Tukur Baba  has the rich voice of an actor, but this tall  scholar  who specialises in the sociology of pastoral societies,  isn’t acting when he…

Tukur Baba  has the rich voice of an actor, but this tall  scholar  who specialises in the sociology of pastoral societies,  isn’t acting when he contradicts the  arguments in favour of grazing reserves, and his is a very rare position when compared with popular thinking on the matter. “The grazing reserve concept has become very popular. People think the Fulbe will benefit from that, but I am very skeptical, for several reasons which are both historical and practical,” he begins, “Let me start with the historical. About 400 grazing reserves have been identified in Nigeria, but less than 10% or about 40 have been gazetted and made into law in the last 50 years.
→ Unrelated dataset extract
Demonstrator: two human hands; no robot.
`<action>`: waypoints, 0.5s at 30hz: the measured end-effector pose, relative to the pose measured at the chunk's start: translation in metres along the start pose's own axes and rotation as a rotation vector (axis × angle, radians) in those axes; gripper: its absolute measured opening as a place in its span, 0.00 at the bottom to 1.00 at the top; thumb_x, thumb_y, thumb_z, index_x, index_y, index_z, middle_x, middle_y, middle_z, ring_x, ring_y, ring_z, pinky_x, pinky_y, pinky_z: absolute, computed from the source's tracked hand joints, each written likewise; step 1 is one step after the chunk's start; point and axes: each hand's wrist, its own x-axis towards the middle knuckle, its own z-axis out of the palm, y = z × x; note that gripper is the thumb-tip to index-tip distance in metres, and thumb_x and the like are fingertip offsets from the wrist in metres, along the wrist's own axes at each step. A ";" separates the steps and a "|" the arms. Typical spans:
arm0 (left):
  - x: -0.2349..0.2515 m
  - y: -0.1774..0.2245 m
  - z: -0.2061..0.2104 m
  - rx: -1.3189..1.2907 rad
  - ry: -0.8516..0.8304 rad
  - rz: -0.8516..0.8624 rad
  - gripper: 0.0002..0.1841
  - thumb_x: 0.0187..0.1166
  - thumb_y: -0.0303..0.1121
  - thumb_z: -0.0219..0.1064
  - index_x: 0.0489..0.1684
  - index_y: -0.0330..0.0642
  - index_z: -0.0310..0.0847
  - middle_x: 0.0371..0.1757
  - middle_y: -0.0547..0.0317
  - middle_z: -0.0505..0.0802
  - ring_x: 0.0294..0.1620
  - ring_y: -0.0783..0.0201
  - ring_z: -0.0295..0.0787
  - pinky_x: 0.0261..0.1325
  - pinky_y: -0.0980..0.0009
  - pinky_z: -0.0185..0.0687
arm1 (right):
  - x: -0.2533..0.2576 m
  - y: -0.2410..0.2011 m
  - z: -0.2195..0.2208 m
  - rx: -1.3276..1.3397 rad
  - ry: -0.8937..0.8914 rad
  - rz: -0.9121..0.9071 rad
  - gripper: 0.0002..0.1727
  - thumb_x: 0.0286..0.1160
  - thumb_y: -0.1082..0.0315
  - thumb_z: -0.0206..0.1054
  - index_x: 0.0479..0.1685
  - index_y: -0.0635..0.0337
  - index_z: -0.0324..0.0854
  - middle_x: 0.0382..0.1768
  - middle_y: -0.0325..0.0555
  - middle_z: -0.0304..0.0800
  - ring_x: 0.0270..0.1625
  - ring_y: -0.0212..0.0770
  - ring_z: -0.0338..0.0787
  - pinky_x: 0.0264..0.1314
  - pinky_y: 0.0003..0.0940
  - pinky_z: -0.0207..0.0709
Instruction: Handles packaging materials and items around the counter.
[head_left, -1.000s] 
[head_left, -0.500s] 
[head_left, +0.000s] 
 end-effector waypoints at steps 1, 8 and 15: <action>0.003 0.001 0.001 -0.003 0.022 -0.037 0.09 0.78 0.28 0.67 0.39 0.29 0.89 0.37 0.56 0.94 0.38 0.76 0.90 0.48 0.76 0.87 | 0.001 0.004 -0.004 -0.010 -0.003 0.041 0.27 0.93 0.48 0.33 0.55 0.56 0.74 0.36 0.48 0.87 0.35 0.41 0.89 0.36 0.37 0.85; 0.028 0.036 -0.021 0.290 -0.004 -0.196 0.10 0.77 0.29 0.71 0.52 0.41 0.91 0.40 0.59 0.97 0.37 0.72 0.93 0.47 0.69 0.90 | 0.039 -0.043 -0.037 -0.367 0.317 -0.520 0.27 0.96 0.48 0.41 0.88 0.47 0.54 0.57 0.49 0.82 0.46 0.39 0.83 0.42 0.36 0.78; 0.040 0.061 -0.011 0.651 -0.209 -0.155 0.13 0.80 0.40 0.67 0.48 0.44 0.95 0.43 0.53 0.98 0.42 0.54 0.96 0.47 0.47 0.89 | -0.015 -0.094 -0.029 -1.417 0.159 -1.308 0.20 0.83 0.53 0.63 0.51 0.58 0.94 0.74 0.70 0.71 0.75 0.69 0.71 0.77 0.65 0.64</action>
It’s not been very successful.”
Next, he comments on the changing landscape which is already affecting the few reserves which have been set up “There has been a huge population increase. It is getting increasingly difficult to isolate any area, and keep it as a reserve. A fall out of this is that the  grazing reserves that have been set up are today a sorry sight.They have not been maintained and have deteriorated so badly, and they have been encroached upon by  crop producers.”
Highlighting the background to this situation, Baba argues “The government has not been able to provide support services, to improve on natural pastures, or provide veterinary services at the reserves. Today, these   are almost  nonexistent. The cattle dips and the  dams have not been maintained.” A lecturer at the Usman Dan Fodio University, Sokoto, he  states “if in fact to date, we have not been able to maintain the few ones already set up, a lot of them federal government owned, the prospects for the future are even bleak.”
Trained at ABU, East Anglia, and the University of Missouri, Columbia, USA, from where he earned a PhD  in sociology, he  also takes a look at the matter of subsidies “We are living in an era of the withdrawal of subsidies. Government is trying to move away from the era of giving subsidies. A grazing reserve is highly capital intensive. You need dams, veterinary services, schools, and so many  other things.”
Baba concludes “In the face of dwindling resources, is government likely to support such? My opinion is no. Indeed, there are many carcases of road  and building projects all over our urban areas.”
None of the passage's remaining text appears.